Fehan crafted the team from scratch to launch the C5.R’s racing career, then the C6, C7, and now the C8. With only a month before the Roar’s mandatory practice weekend at Daytona, the team has no leader. This qualifies as at best a questionable move. In a year where the team gets its 100th win—all under Fehan’s leadership—and wins the season championship, you have to wonder if the fact that Fehan, who is in remarkable shape and as sharp as ever, qualifies for Social Security might be a factor.
A proper sendoff would have had Fehan grooming a successor for a season, and enjoying a victory tour like so many retiring drivers get. (But not at Corvette: Ask Jan Magnussen.) The Corvette Corral is usually full at every race, and Fehan knows most of the participants by name. Hard to imagine this is going over well with them. It certainly isn’t going over well with those of us who know Fehan.
We have a hunch we haven’t heard the last from Doug Fehan.
You may have noticed this admittedly random list approximately follows the calendar, so it is wonderful to have some good news to end the year.
And that’s the reports from Italy that Alex Zanardi, who lost his legs in an IndyCar crash in in Germany in 2001 and came back to drive in the 2019 Rolex 24 at Daytona, and then had a horrific crash on his paracycle this past summer, is out of a coma and responding to commands, and can shake hands.
Zanardi seemed close to death, again, after the paracyle crash in June in Italy, where he was racing, and soon the best that seemed possible might be life without ever waking up.
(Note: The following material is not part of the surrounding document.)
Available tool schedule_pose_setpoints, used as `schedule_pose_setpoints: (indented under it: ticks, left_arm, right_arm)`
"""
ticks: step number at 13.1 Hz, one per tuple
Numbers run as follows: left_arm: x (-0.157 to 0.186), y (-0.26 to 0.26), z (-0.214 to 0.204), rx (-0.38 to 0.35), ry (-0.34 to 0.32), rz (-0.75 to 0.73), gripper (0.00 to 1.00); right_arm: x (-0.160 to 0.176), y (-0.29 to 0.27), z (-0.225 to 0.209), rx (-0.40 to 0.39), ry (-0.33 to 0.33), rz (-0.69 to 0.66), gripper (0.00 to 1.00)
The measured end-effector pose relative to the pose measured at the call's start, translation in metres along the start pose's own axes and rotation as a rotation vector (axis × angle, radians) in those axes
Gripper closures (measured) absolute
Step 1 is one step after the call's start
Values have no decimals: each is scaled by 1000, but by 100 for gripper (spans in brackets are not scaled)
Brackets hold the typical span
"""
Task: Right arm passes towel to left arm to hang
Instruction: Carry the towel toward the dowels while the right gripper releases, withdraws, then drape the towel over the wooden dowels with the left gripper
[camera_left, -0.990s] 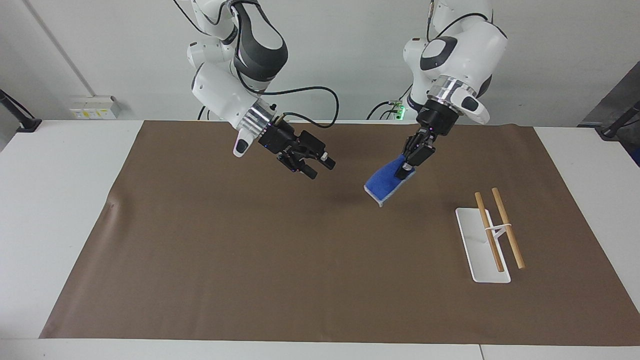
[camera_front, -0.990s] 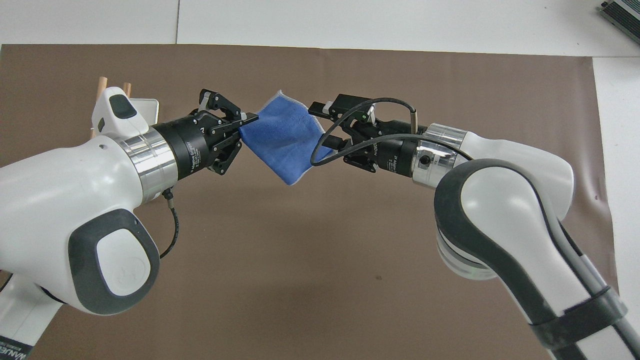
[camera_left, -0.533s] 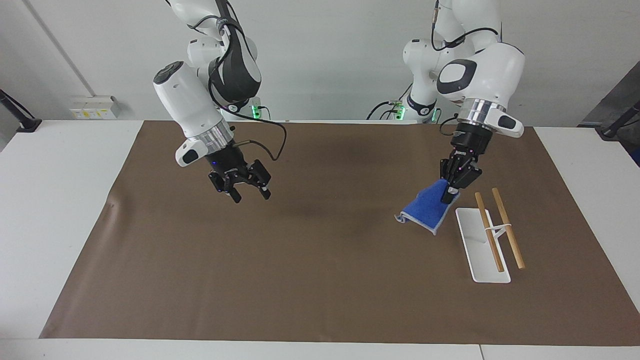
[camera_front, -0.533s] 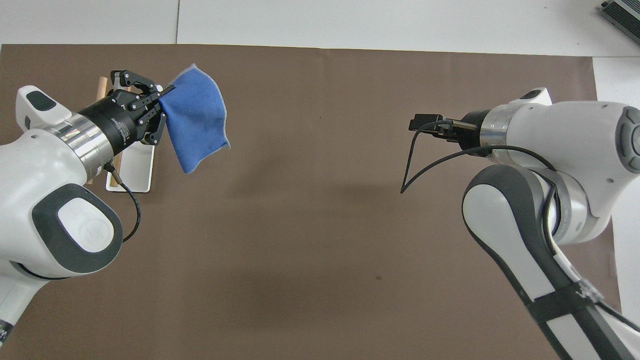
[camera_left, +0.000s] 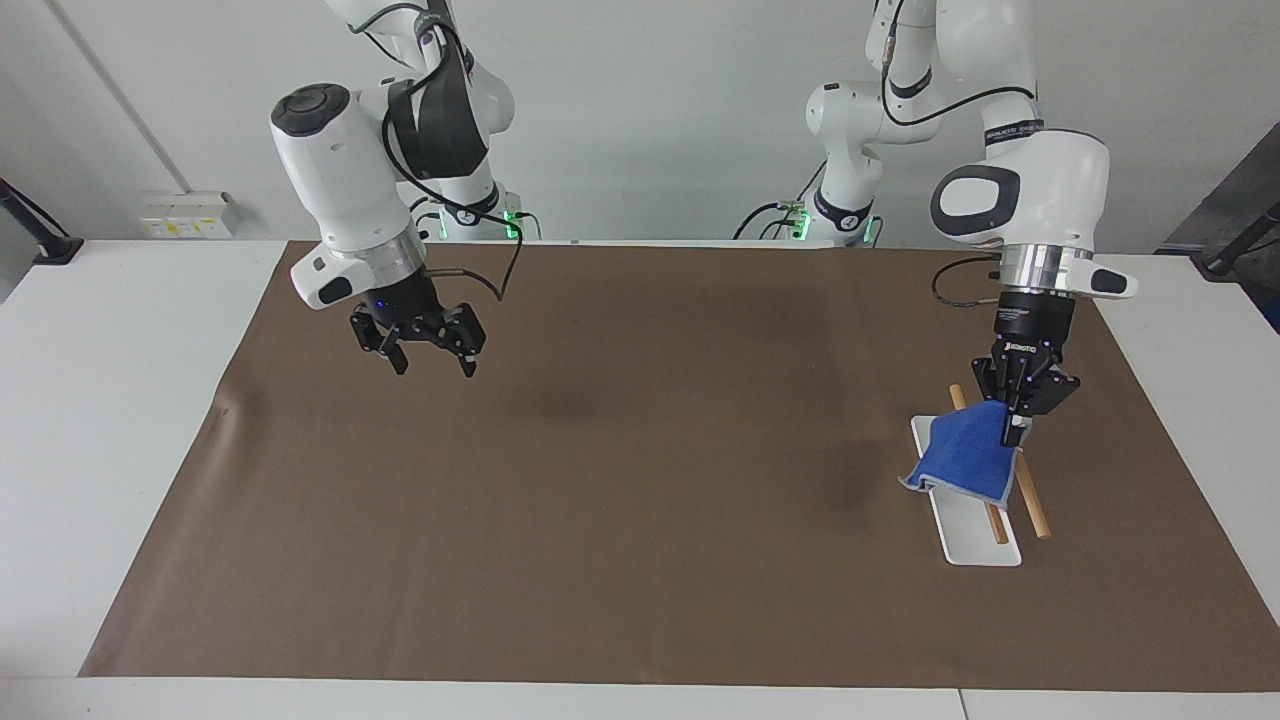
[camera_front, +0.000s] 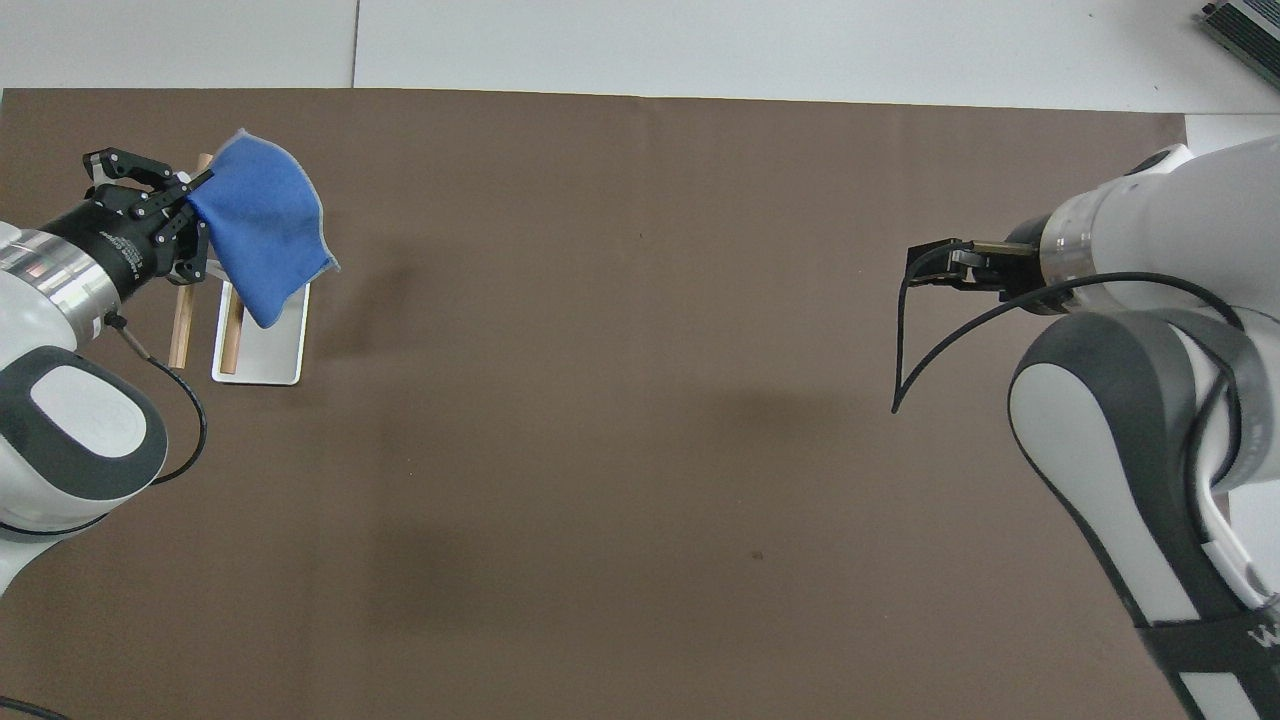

And if he did, he’d be blind, but he has regained his sight, too.
I’ve had some enriching experiences in motorsports, but the 30 minutes I spent with Zanardi at Daytona last year—that’s on my top 10 list. What kind of guy is he? Daytona offered to fly him and his family back to the Rolex 24 this year to be the grand marshal, and he declined. He said he definitely wanted to come back, but as a driver, and until then he’ll pass.
Miracles happen—he has proved that twice already.